As the book moves forward, Hauptman explains how the Cherokee of the west were divided among themselves. Pro-Confederates led by Stand Watie disagreed with Chief John Ross leadership. Watie and his men believed an advocacy of slavery to igniting a "coup d`etat" and taking control of their tribe. Ross a slave holder like Watie felt that most of his tribe did not have slaves and owned loyalty to the North wanted to join with them. But this was not until invasion of the Cherokee capital and the captured of Ross. After a proclamation of loyalty to the Union he was paroled and lived in exile. Watie and his followers continued to fight for the South.
The focus is turned to the Pamunkey of Virginia and the Lumbee of North Carolina. These tribes did not like the white supremacist attitude and served for the benefit of the North. The Pamunkey worked as river boat pilots for General McClellan's Army during the Peninsula campaign in 1862. The Lumbee's were fighting the Confederate Home Guard during Sherman's Carolina campaign. Both Pamunkey and the Lumbee thought themselves as avengers to people of color.

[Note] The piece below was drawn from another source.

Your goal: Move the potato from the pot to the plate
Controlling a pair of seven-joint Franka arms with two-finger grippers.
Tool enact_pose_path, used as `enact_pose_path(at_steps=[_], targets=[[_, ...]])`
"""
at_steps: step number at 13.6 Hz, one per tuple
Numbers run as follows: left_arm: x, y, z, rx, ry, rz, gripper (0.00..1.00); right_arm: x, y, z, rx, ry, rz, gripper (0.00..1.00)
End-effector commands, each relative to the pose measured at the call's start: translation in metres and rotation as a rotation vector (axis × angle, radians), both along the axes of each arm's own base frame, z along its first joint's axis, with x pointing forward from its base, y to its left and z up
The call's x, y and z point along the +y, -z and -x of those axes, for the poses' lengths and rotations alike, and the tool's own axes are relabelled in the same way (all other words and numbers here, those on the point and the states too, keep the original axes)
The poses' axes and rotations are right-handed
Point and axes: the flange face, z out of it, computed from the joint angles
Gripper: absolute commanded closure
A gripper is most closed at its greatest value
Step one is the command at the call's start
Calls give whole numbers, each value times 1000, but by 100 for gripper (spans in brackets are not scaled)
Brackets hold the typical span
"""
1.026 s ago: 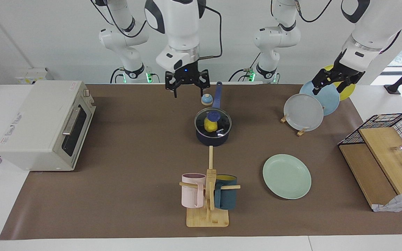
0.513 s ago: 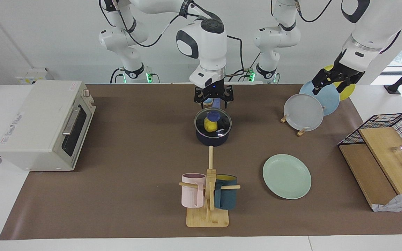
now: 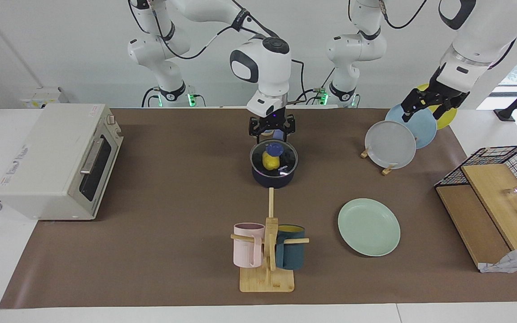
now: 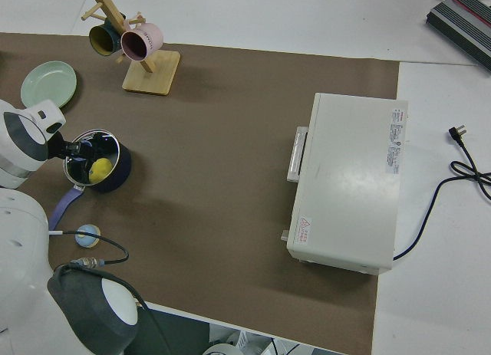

In Mr. Hauptman book he writes of how important the Eastern Band of Cherokee and the Catawba of South Carolina were to the Confederacy. The Cherokee had over four hundred men led by William Holland Thomas, a white man who had been adopted by the Cherokee when he was a child. With Thomas's leadership they prevented Union attacks along Confederate communication and rail links. They also intimated Union supporters in east Tennessee and western North Carolina. The Cherokees did so well that they were allowed to keep some land in western North Carolina along...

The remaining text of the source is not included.